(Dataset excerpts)

[Start of section]

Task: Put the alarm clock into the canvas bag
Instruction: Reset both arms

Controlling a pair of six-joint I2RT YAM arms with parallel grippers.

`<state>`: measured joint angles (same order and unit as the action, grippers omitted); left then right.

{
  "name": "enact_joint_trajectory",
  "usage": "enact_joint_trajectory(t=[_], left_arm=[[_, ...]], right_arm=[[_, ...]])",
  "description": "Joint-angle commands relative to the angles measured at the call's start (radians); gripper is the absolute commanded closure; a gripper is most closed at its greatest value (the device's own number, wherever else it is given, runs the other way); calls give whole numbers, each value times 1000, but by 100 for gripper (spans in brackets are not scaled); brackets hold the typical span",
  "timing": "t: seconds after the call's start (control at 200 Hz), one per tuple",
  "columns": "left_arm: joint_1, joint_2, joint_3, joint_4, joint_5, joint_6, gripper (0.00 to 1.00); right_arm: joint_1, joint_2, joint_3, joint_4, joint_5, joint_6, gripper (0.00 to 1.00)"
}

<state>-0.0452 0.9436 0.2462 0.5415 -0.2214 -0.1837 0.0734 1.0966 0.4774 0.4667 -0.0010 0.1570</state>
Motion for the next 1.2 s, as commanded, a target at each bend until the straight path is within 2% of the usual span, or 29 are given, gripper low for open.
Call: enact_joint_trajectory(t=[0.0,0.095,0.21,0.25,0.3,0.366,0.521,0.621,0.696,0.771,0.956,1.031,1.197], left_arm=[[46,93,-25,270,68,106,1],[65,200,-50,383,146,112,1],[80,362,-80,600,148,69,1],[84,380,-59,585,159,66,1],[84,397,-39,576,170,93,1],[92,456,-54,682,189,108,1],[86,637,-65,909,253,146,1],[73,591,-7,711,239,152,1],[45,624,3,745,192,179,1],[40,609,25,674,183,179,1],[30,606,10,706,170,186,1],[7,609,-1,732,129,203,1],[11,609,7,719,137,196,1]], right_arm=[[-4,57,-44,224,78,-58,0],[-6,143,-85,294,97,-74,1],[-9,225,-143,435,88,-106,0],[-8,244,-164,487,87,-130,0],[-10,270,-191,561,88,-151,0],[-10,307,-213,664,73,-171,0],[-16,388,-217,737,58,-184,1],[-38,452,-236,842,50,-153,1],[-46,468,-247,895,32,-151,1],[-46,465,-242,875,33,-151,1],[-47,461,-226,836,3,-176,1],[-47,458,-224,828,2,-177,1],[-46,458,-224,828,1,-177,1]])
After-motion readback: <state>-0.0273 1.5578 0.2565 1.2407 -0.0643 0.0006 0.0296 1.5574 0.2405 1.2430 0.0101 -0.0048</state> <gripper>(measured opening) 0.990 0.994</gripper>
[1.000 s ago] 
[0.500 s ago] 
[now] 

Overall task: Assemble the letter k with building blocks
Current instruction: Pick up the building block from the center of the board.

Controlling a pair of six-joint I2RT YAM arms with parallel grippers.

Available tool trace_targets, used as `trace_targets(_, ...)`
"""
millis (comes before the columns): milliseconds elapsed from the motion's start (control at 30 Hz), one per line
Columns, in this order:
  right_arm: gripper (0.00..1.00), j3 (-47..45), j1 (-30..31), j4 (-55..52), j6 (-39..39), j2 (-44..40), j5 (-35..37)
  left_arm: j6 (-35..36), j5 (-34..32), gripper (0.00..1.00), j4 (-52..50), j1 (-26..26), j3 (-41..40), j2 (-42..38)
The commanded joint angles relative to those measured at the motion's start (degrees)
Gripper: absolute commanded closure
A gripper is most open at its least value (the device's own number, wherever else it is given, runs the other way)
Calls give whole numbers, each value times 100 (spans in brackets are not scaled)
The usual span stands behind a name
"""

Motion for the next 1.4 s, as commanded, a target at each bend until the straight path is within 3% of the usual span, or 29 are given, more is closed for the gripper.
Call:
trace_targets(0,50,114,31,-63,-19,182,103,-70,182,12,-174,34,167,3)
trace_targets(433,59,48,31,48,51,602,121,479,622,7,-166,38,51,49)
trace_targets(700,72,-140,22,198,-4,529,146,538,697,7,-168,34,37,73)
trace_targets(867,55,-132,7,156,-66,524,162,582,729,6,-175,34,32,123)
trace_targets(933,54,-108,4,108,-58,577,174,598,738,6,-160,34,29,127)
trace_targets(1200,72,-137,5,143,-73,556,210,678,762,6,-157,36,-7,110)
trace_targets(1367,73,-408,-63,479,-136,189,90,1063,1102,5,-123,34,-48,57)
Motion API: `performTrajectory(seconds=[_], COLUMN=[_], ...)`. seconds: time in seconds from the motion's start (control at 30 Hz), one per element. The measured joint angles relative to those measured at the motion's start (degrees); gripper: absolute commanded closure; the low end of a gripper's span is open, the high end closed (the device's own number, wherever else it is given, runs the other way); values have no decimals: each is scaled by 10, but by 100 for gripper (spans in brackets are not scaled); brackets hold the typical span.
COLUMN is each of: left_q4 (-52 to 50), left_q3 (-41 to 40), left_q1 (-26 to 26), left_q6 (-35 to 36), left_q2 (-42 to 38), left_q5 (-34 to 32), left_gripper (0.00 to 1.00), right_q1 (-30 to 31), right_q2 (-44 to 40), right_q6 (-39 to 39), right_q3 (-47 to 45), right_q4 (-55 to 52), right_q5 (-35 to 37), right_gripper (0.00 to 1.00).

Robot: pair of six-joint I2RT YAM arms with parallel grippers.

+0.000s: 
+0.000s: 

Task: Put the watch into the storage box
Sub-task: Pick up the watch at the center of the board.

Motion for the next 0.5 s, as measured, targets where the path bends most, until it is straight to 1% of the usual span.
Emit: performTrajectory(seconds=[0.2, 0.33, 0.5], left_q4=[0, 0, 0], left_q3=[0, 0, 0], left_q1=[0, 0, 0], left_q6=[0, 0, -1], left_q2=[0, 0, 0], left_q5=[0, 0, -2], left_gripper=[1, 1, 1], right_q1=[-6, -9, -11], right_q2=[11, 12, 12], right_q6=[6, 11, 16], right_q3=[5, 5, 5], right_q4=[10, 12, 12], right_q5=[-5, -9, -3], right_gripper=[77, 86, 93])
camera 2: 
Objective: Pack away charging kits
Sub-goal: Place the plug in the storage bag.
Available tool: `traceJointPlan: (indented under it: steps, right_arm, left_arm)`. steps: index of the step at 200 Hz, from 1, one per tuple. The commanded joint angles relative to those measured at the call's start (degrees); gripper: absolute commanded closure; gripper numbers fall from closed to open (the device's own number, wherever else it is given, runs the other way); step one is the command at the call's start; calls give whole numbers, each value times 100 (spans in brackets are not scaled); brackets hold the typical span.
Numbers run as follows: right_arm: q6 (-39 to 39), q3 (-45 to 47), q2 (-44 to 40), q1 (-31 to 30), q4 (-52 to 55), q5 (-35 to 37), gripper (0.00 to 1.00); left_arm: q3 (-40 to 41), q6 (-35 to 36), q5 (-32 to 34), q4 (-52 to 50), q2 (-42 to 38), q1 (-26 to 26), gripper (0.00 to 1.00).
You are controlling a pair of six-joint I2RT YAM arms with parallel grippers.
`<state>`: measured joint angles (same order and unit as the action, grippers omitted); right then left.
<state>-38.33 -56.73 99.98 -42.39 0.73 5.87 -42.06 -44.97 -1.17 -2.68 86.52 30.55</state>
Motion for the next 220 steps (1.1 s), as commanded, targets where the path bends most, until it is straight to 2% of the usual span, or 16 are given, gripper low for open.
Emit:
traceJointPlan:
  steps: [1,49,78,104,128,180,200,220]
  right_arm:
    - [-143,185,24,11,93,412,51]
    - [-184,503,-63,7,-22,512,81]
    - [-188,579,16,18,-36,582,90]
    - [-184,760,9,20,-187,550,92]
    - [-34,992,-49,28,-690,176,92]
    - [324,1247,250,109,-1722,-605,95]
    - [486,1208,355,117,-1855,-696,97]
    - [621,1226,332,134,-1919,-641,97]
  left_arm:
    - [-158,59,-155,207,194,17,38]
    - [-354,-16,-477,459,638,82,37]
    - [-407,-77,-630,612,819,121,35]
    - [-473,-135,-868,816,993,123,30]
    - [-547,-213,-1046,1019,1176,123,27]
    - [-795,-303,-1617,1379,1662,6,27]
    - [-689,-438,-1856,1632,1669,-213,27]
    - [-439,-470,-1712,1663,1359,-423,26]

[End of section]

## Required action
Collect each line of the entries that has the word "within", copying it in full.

## Task solution
Motion for the next 1.2 s, as commanded, a target at each bend until the straight path is within 2% of the usual span, or 29 are given, gripper low for open.
Motion for the next 1.4 s, as commanded, a target at each bend until the straight path is within 3% of the usual span, or 29 are given, more is closed for the gripper.

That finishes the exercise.